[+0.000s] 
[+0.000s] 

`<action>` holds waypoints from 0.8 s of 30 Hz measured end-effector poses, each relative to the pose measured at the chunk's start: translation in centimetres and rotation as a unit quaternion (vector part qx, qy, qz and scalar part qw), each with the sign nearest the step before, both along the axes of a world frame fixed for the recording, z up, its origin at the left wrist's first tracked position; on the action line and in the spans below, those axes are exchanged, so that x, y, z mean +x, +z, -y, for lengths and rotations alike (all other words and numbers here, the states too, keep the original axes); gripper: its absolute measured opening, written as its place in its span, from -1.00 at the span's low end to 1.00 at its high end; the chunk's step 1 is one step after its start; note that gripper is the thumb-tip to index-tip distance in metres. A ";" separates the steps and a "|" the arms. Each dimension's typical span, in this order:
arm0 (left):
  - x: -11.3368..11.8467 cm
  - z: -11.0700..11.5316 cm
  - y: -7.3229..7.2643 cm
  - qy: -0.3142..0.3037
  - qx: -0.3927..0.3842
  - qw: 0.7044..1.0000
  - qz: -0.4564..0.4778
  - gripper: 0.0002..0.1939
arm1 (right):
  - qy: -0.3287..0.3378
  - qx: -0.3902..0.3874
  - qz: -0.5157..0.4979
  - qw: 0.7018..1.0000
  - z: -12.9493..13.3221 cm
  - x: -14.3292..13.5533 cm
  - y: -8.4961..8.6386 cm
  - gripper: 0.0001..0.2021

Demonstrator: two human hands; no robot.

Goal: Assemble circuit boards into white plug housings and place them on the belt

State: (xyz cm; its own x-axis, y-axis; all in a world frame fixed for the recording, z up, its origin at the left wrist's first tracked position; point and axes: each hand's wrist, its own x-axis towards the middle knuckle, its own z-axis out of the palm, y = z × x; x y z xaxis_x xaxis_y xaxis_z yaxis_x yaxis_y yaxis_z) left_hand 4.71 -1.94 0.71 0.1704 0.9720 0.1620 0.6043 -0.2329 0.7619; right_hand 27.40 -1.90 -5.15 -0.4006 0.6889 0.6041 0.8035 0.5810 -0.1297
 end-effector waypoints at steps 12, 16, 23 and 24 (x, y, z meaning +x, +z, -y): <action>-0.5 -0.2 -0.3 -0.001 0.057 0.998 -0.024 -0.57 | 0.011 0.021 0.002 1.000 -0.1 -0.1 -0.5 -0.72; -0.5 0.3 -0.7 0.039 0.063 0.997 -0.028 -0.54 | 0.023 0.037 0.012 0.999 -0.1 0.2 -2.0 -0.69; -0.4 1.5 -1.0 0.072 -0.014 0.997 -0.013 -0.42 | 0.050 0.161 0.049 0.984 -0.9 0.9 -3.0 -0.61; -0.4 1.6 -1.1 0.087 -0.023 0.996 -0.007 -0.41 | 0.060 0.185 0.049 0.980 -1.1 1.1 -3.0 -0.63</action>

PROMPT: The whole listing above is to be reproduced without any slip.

PROBLEM SOLUTION:
[+0.000s] 
[+0.000s] 

`<action>` holds waypoints from 0.8 s of 30 Hz measured end-effector poses, each relative to the pose measured at the chunk's start: translation in centimetres and rotation as a unit quaternion (vector part qx, qy, qz and scalar part qw), each with the sign nearest the step before, both along the axes of a world frame fixed for the recording, z up, its origin at the left wrist's first tracked position; on the action line and in the spans below, those axes are exchanged, so that x, y, z mean +x, +z, -y, for lengths and rotations alike (all other words and numbers here, the states too, keep the original axes); gripper: its absolute measured opening, written as its place in its span, from -1.00 at the span's low end to 1.00 at its high end; the chunk's step 1 is one step after its start; note that gripper is the thumb-tip to index-tip distance in metres. A ";" separates the steps and a "|" the arms. Each dimension's typical span, in this order:
arm0 (left):
  - x: -11.3368..11.8467 cm
  - z: -11.0700..11.5316 cm
  - y: -7.3229..7.2643 cm
  - qy: -0.3142..0.3037
  - qx: -0.3927..0.3842
  - qw: 0.7044..1.0000
  - qz: -0.4564..0.4778
  - gripper: 0.0002..0.1939
arm1 (right):
  - qy: -0.3287..0.3378
  - qx: -0.3902..0.3874
  - qz: -0.5157..0.4979
  - qw: 0.7018..1.0000
  - z: -12.9493..13.3221 cm
  - x: -14.3292..13.5533 cm
  - y: -8.4961..8.6386 cm
  - gripper: 0.0001..0.2021

Demonstrator: two human hands; no robot.

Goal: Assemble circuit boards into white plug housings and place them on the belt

State: (xyz cm; its own x-axis, y-axis; all in a world frame fixed for the recording, z up, its origin at the left wrist's first tracked position; point and axes: each hand's wrist, its own x-axis towards the middle knuckle, its own z-axis out of the palm, y = z × x; x y z xaxis_x xaxis_y xaxis_z yaxis_x yaxis_y yaxis_z) left_hand 4.71 -1.94 0.71 0.1704 0.9720 0.1620 0.6043 -0.2329 0.7619; right_hand 27.40 -1.90 -5.15 -0.4006 0.6889 0.6041 0.8035 0.5810 -0.1297
 end-effector waypoints at steps 12, 16, 23 and 24 (x, y, z meaning +x, +z, -y): <action>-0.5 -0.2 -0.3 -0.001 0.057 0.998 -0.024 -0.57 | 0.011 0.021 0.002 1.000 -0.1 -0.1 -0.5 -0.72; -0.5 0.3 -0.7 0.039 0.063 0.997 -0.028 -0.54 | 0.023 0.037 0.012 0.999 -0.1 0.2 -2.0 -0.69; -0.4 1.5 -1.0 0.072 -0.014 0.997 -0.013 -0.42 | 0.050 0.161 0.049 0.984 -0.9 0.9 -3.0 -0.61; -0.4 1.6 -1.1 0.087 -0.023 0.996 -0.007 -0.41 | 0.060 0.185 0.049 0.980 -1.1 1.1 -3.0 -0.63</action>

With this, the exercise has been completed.